The decision by many state powers to turn to coal is no surprise to some world leaders. In Australia, Prime Minister Scott Morrison continues to back coal, allowing power stations to “run as long as they possibly can.” Morrison supports this stance by saying it is necessary to maintain this energy source for “when the wind doesn’t blow and the sun doesn’t shine.”
Meanwhile, coal stocks that were previously dying out are now increasing. Coal India Ltd, for example, gained over 16 percent since the beginning of February. As state powers face the “first major energy crisis of the clean-power era”, according to Live Mint, will they ultimately turn back to fossil fuels to ensure their energy supply? The Russian invasion of Ukraine could show whether state powers are serious about sticking to their net-zero carbon emission plans or whether they will falter at the first hurdle.
During the COP26 climate summit last November, several countries pledged to turn their backs on coal as they welcomed the new era of the energy transition. These promises were made despite coal production levels reaching a record high in 2021, sending CO2 emissions soaring. The world’s largest coal producer mined 384.67 million tonnes in December, an increase from its previous record of 370.84 million tonnes in November.

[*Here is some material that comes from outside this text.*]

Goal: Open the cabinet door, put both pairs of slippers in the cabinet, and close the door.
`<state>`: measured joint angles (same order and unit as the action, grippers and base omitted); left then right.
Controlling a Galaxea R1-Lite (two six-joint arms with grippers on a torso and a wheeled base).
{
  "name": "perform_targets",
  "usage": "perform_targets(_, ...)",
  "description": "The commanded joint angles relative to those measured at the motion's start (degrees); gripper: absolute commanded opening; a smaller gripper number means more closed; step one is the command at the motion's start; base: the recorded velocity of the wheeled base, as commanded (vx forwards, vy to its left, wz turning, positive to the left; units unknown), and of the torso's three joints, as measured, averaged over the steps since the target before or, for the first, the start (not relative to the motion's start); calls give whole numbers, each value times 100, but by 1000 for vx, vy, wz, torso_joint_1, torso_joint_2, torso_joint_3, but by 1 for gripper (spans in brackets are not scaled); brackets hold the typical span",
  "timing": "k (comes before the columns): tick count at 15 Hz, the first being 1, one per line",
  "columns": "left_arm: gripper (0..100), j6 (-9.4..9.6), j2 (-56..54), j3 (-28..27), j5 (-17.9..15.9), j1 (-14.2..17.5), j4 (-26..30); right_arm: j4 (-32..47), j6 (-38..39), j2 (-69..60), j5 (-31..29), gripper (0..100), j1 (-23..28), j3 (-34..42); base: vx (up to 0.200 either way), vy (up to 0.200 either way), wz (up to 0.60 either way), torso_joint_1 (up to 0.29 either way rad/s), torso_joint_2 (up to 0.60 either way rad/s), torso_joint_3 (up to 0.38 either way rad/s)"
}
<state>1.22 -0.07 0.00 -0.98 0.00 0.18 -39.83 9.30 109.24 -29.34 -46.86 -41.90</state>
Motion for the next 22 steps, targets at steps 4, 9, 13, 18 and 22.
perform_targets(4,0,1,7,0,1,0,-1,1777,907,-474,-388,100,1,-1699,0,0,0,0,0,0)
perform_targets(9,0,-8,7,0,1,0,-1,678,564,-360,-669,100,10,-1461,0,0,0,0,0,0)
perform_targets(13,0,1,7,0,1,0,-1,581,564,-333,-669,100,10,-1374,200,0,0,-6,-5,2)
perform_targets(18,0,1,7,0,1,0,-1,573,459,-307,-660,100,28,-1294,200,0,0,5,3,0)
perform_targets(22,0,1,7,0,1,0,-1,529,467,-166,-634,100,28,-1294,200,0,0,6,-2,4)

Looking at other fossil fuels, governments and energy firms have already begun to discuss the potential of ramping up oil production in certain areas of the world, such as North America, to fill the gap in crude supply. Following a year of curbs on exploration and production activities by President Biden, many are now putting pressure on him to increase production in the U.S. A similar situation is being seen in Canada, which has the potential to increase its oil output substantially.
The recent geopolitical situation has encouraged many state powers to look to develop their renewable energy sectors more rapidly. Attention has been drawn to largely overlooked areas such as tidal power and geothermal energy, as well as to the expansion of solar and wind power projects. But it seems this is not enough, with many of these projects taking decades to develop, it appears likely that several governments may fall back on old, reliable fossil fuels as their source of energy security.